A dorsal dislocation of the ulna also presents with a block to supination and a visible dorsoulnar prominence. The mechanism for dorsal subluxation and dislocation is extreme pronation and extension, which pull the ulnar head out through the dorsal capsule. Triangular fibrocartilage complex avulsion and attenuation of the palmar radioulnar ligament will allow this dislocation.17
Painful supination
In tenosynovitis of the extensor carpi ulnaris, passive supination may be painful at the end of the range. This is a localizing sign, indicating that the lesion lies in the groove at the base of the ulna. The tenosynovitis will, of course, be diagnosed by interpreting resisted movements at the wrist (see p. 345).
Limited pronation
A block to pronation is present in palmar dislocations of the ulna. On inspection–palpation there will be a volar–ulnar prominence and a palpable radial sigmoid notch.18
Disorders of the triangular fibrocartilage complex
Palmer devised a classification system of TFCC tears in 1989.19 The main division is between traumatic type I and atraumatic (degenerative) type II tears.

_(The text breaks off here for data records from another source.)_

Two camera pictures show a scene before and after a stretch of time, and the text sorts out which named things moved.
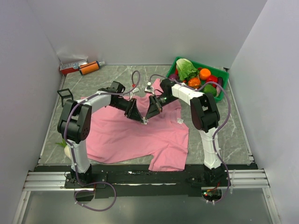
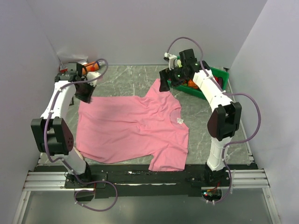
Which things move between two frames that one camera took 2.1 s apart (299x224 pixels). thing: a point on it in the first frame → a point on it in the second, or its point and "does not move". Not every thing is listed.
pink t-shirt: [163, 137] does not move
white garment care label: [180, 121] does not move
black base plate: [141, 181] does not move
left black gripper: [133, 113] → [87, 98]
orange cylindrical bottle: [88, 67] does not move
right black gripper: [154, 108] → [164, 75]
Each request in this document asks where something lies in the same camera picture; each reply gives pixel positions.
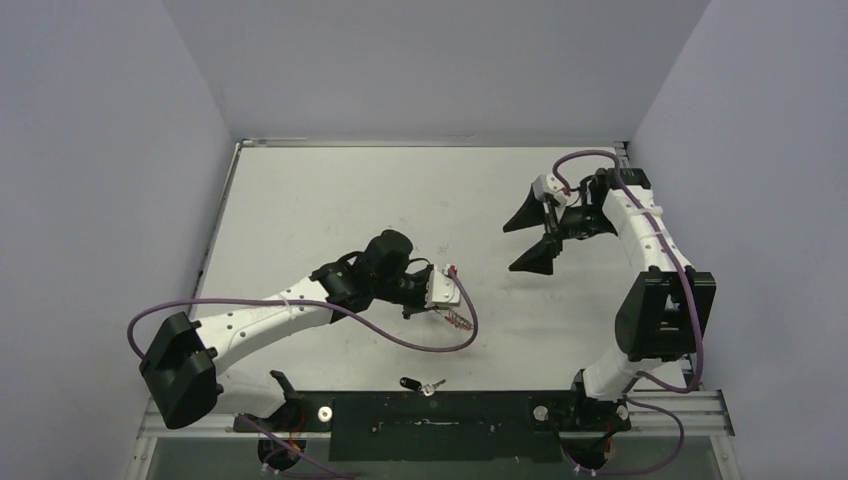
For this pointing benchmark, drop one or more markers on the black mounting base plate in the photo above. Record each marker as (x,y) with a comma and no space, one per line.
(385,426)

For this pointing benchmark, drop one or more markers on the aluminium frame rail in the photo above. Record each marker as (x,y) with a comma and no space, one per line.
(702,414)

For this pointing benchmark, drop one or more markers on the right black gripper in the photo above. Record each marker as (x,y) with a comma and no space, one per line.
(556,221)

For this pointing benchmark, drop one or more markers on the metal keyring organizer red handle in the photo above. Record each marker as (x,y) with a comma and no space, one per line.
(454,318)

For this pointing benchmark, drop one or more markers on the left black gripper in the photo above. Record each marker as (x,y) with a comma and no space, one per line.
(408,311)

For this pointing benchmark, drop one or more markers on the key with black tag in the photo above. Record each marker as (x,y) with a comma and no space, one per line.
(426,389)

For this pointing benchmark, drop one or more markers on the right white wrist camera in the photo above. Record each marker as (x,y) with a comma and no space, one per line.
(548,186)

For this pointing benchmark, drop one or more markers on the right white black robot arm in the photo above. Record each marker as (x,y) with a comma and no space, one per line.
(663,316)

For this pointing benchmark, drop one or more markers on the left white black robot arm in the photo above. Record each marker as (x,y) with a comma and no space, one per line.
(187,367)

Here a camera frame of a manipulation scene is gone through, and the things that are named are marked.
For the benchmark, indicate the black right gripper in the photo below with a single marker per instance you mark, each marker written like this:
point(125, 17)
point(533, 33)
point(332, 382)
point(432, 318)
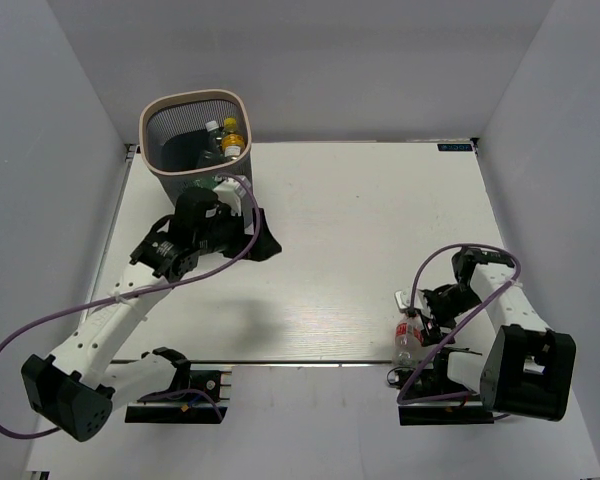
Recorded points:
point(432, 332)

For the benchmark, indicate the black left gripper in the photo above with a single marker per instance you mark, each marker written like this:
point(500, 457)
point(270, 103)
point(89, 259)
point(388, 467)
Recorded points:
point(223, 212)

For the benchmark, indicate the red cap clear bottle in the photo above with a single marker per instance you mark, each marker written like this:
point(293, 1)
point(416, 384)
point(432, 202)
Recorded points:
point(408, 350)

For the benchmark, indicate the green Sprite bottle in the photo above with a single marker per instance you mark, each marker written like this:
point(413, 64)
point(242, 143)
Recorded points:
point(207, 182)

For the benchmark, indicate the clear unlabelled plastic bottle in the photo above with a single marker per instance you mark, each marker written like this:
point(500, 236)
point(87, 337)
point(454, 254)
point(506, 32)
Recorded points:
point(211, 155)

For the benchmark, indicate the orange label clear bottle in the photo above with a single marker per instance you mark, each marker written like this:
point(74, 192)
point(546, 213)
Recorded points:
point(232, 143)

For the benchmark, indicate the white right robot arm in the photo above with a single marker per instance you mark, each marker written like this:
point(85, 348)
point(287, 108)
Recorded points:
point(526, 371)

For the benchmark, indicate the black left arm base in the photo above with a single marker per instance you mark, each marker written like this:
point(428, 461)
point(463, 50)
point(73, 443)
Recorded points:
point(202, 400)

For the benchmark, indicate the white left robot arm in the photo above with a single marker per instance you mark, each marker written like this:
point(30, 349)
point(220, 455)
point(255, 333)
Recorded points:
point(76, 386)

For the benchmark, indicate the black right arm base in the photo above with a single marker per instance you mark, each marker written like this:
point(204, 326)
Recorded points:
point(436, 401)

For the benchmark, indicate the grey mesh waste bin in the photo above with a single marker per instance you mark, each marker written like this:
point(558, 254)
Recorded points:
point(172, 133)

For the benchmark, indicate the blue table corner label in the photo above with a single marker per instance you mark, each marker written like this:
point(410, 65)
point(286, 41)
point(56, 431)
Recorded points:
point(455, 147)

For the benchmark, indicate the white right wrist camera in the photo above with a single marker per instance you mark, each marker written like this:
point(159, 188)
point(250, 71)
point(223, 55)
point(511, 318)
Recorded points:
point(403, 301)

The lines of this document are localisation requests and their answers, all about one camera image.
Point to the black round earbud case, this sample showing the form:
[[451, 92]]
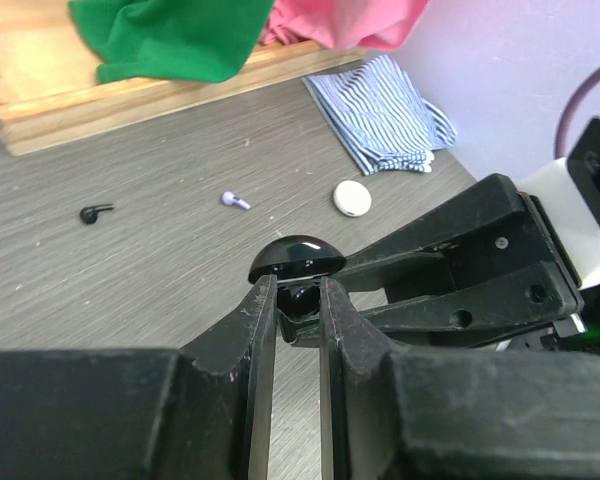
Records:
[[296, 259]]

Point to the purple earbud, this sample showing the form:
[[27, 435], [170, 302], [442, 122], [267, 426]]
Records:
[[229, 198]]

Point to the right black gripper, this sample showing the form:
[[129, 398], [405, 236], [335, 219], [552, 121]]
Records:
[[505, 272]]

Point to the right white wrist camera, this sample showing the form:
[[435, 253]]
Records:
[[569, 191]]

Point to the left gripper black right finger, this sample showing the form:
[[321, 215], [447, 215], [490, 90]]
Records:
[[401, 412]]

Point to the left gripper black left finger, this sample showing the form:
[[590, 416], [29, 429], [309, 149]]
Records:
[[201, 411]]

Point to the green cloth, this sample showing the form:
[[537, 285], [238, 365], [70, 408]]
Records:
[[195, 40]]

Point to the blue white striped cloth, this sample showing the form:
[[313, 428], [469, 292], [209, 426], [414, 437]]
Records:
[[380, 117]]

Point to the white earbud charging case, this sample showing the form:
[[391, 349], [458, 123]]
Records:
[[352, 198]]

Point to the wooden clothes rack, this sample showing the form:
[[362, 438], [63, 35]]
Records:
[[49, 94]]

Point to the pink t-shirt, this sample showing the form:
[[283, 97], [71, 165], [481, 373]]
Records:
[[343, 24]]

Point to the black earbud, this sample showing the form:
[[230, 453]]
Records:
[[299, 301], [89, 215]]

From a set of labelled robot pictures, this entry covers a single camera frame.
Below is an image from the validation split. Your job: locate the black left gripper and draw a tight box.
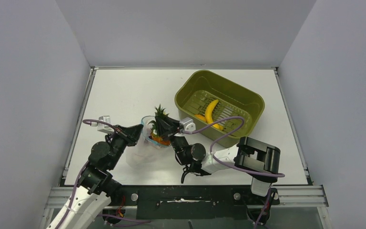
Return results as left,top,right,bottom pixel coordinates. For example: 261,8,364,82
108,124,144,170

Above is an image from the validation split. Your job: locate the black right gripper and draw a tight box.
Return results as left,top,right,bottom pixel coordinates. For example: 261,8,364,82
157,114,190,165

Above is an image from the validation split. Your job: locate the olive green plastic basket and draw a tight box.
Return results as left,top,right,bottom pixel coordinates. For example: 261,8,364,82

The traumatic conditions (type I) follow hyperpronation or axial load-and-distraction injury to the ulnar part of the wrist (e.g. fall on an outstretched extremity20) and include perforation and avulsion21 with or without fracture.22 Type IA (Avascular articular disc) tears are the most common. The other type I tears are peripheral in nature: type IB (Base of the styloid) tears; type IC (Carpal detachment) tears; type ID (detachment from the raDius). The degenerative disorders (type II) result from chronic injuries after repetitive loading on the ulnar side of the wrist.23 They vary from triangular fibrocartilage wearing to chondromalacia and ligament perforation.24 Degenerative changes in the TFCC often accompany those in the distal radioulnar joint.25
TFCC disorders result in ulnar-sided wrist pain.26 Uncomplicated cases show a capsular pattern at the radioulnar joint. Complicated cases may present with some subluxation of the joint (limitation of pronation or supination). A provocative test for TFCC lesions, the ulnar grind test, has been described. It involves dorsiflexion of the wrist, axial load, and ulnar deviation or rotation. If this manœuvre reproduces the patient’s pain, a TFCC tear should be suspected.27 Another quick and highly sensitive test to evaluate tears of the TFCC is the ‘press test’, which axially loads the wrist in ulnar deviation as the patient pushes him- or herself up from a seated position.28 The best place to palpate the TFCC is between the tendons of the extensor and flexor carpi ulnaris, distal to the styloid and proximal to the pisiform. In this soft spot of the wrist, there are no other structures than the TFCC.29 Acceptable methods to confirm the clinical diagnosis are magnetic resonance imaging (MRI)30 and high-resolution ultrasonography.31
The treatment depends on type and degree of the lesion. Most symptomatic lesions respond very well to relative rest and one or two intra-articular injections into the distal radioulnar joint. Surgery is the treatment of choice when gross instability occurs. Instability is found when the ligamentous components of the TFCC proper – the dorsal and palmar radioulnar ligaments – are torn.32 Early surgery is then preferred.33,34 Chronic disorders of the TFCC, often combined with instability, require arthroscopic35–37 or open repair,38 including ulnar shortening.39,40 The results are good.41
Disorders of the contractile structures
Resisted pronation and supination are not tested in the standard functional examination, because they are not relevant at this level. However, resisted pronation can be performed as an accessory test in order to examine the pronator quadratus muscle. This being said, a lesion of this structure has never been described and does not seem to exist. Resisted pronation movement also tests the common flexor tendon (in the case of golfer’s elbow) and the pronator teres muscle, but in lesions of these two structures, pain is felt near the elbow (see Ch. 19).